Motorcycles are accidentsjust waiting to happen
I was a pre-teen when I decided motorcycles were not for me. A few accident scene photos -- my dad worked for some years in the hit-and-run unit -- convinced me that motorcycles were quite dangerous.
I don't know if he snuck the photos home just for the purpose of making an indelible impression on his two impressionable daughters or not, but I'm pretty sure he did. "Don't ever ride one of these," my father's voice still says. I've been on a motorcycle twice, and both times I wore a helmet.
Ironically, he never said, "Don't drink and drive," "Don't do drugs," "Don't rob banks" (he'd caught a couple of bank robbers, though), but I learned these rules elsewhere anyway.
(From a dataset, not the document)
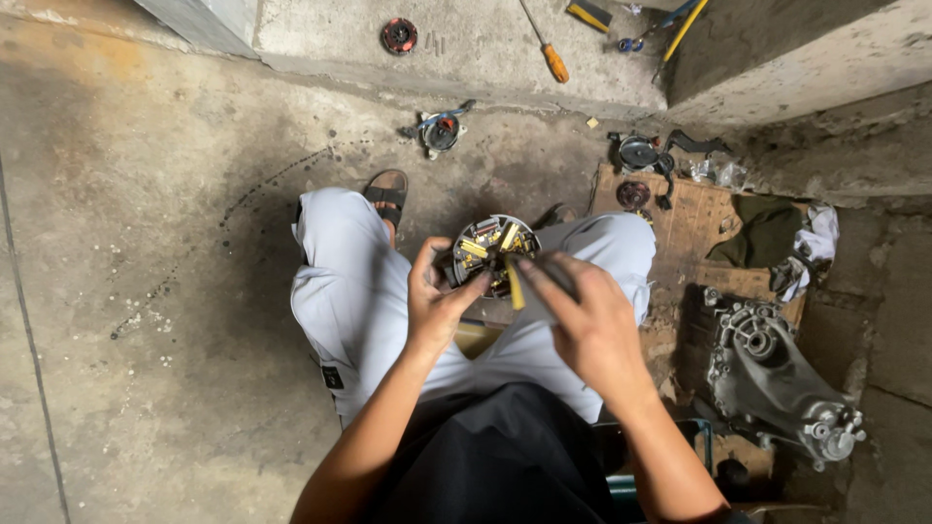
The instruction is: The person sits on a low stool and uses a screwdriver to adjust a clutch disc. They then use a sanding block to sand the friction surfaces of the disc, rotating it to work on different sections. The person continues to sand and inspect the disc throughout the clip.
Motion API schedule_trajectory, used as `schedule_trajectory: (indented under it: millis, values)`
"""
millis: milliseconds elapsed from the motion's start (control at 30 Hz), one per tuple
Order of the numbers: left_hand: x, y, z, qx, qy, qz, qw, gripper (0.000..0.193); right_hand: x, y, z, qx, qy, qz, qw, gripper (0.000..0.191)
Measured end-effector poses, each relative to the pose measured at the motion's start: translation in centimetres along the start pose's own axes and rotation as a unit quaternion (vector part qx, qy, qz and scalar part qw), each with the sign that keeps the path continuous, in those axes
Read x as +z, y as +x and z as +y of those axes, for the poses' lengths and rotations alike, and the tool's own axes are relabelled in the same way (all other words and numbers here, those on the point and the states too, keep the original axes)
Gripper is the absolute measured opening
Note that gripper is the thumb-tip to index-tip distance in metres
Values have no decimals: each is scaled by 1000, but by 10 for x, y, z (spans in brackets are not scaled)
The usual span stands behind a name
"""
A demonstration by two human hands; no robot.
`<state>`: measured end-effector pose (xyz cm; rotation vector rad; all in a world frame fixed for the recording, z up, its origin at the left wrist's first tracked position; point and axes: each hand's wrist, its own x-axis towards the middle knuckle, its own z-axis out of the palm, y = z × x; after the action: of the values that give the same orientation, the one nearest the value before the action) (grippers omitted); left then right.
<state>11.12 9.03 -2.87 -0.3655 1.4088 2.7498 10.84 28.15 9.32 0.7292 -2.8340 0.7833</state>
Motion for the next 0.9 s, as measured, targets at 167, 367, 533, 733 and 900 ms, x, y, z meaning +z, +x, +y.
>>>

He focused on the ones that might not be so obvious.
(Here's one that had nothing to do with being a cop, but it, too, echoes in my head whenever I use a pay telephone: "Don't ever stick your hand in the change return of a pay telephone without looking in there first. Some jerk may have spit tobacco in it to be funny." Thank heaven for cell phones.)
It wasn't until I was an adult that I ever thought my dad might have been in danger at times. It wasn't until I was an adult that he told me he was bored MUCH of the time, waiting for something to happen and a call to come in. But I DID know everything he thought would help me.
For example, "NEVER drive over a bag in the road. Sometimes those bags are filled with bottles or nails, put there by some scum bag hoping to ruin your tires."
Good advice to this day. That one's on me, the cop's daughter.